(Records excerpted from a collection)
*-*-*
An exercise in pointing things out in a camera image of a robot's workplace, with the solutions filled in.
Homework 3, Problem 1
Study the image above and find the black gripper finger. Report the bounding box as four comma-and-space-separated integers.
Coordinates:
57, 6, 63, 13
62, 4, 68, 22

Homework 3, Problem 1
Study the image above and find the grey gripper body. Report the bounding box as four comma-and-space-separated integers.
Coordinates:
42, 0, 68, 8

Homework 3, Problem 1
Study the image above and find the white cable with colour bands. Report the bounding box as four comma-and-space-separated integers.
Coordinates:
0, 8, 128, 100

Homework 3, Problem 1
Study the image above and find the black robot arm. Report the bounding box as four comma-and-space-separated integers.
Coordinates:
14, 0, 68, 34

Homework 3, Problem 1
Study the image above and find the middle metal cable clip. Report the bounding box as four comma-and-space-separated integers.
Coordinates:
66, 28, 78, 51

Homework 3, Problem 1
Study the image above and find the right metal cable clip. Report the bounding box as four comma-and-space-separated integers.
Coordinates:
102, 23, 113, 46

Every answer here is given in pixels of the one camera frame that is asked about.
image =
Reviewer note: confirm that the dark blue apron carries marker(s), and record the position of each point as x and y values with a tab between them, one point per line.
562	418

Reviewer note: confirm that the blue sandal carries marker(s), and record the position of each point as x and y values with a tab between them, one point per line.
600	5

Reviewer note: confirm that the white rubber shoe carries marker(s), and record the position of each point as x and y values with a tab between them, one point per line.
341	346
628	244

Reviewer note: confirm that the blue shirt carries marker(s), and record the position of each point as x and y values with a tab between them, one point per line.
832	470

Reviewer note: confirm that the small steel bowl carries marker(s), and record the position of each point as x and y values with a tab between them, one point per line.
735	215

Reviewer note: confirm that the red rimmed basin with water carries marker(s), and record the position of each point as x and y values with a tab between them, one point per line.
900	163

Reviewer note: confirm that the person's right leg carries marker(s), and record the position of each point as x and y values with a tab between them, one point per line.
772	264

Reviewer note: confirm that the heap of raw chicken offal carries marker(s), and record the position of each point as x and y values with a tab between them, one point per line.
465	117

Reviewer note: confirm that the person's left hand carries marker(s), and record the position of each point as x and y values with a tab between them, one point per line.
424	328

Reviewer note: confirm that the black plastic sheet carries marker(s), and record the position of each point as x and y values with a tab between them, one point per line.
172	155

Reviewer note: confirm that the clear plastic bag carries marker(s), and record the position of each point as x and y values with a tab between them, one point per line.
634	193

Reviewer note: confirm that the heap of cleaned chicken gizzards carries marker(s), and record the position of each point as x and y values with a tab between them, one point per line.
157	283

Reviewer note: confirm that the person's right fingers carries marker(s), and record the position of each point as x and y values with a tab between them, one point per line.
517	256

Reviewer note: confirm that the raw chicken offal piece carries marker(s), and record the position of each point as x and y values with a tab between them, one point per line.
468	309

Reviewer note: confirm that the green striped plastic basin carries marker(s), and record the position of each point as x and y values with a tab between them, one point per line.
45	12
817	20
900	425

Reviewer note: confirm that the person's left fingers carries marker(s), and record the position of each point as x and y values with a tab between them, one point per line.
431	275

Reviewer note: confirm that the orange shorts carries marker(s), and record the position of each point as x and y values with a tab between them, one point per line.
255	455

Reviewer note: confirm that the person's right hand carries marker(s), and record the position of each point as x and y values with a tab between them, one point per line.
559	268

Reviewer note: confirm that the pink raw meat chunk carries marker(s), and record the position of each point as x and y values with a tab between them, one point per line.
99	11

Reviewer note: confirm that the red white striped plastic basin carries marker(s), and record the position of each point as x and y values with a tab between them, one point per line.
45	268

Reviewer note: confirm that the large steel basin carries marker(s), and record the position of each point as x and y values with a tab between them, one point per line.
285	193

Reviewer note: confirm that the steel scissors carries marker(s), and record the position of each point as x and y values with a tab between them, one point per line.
*-*-*
*Goal of the exercise*.
Report each line in the preceding entries that holds the string "robot".

*Response box*.
An exercise in pointing things out in a camera image of a robot's workplace, with the solutions filled in.
Study the image above and find the black robot arm. Report the bounding box as four comma-and-space-separated integers.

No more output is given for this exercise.